The film is set in the ’90s when there was great political uncertainty after the collapse of the Soviet Union. The United States of America and China were nuclear powers and India’s neighboring country, Pakistan was on good terms with both. There were reports that China was also helping Pakistan by supplying them with weapons and bombs. There was pressure on India, too, to form an allegiance. Plus, there was the ever-present threat from both sides of the border what with the Chinese testing one bomb after the other. However, while the rest of the officers in the PMO’s office thought mocking the Chinese would be the answer, Ashwat Rana (John Abraham) knew that the best way to get back at them. However, his plans of conducting nuclear tests were taken at face value and when the project failed, they sacked him. After a good three years, when India witnessed a change in power, a team was put together to conduct the tests. Surpassing bureaucracy, politics and technological threats, this team, also comprising of Ambalika (Diana Penty) managed to conduct the tests, making India a nuclear power.

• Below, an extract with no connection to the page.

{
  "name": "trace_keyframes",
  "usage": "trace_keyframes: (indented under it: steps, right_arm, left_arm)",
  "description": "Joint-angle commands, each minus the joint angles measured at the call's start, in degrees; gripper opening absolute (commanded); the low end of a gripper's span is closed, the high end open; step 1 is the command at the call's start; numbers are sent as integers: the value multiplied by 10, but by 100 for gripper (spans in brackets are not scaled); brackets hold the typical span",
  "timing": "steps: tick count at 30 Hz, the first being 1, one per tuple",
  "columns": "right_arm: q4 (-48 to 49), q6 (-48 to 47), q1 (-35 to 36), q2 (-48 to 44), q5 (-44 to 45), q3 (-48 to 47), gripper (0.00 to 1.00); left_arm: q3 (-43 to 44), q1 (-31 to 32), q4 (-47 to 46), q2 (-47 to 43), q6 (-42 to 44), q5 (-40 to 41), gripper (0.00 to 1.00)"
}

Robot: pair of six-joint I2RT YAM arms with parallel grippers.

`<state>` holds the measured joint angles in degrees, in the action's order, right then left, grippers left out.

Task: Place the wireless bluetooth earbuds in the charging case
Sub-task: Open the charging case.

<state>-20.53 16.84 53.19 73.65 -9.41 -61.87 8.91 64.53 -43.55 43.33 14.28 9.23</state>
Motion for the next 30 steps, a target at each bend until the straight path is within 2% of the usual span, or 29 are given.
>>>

The story of the film itself is riveting. We are talking about a real mission carried out secretly while the American satellites hovered overhead, keeping a close eye – it doesn’t get more thrilling than that! Parmanu: The story of Pokhran, shines when the mission is being planned and executed. You can feel the team’s excitement as they come together to achieve something that will change the course of the country’s future. Each time when their cover is about to be blown, you hope and pray that it doesn’t happen. The film seals the deal with it’s earth-shattering (literally) finale. You find yourself hoping that the team accomplishes what they set out to do, despite knowing fully well, at the back of your mind, that they will. The film’s predictability doesn’t take away from the story at all. In fact, the way it has meshed with real-life footages makes it all the more better, providing a running timeline for the audience to follow. Talking about the performances, both John and Diana are decent in their portrayal. The role required them to be stoic and they have done their best to lend their characters an air of importance. Boman Irani, is, as usual, superlative.
There’s another parallel storyline – that of Ashwat’s personal life. It seemed to not lend much to the story except making provision for a plot point, which, honestly, could have been anything. I felt it took away a lot from the thrill element of the film. At one point in time, which is a rather crucial juncture in the film, the family angle gets really funny. The makers could have done away with it altogether. The next complaint I have with the film is the numerous songs that play in the background, as the characters are seen going about their work. It could have been music. Only it is not. Rajasthani folk songs play, as scientists lower the bombs into the earth or as the security personnel catches the spies. Very incongruous. The film would have highly benefited with tighter editing. That would have amped up the thrill manifold, giving the film the edge it deserved.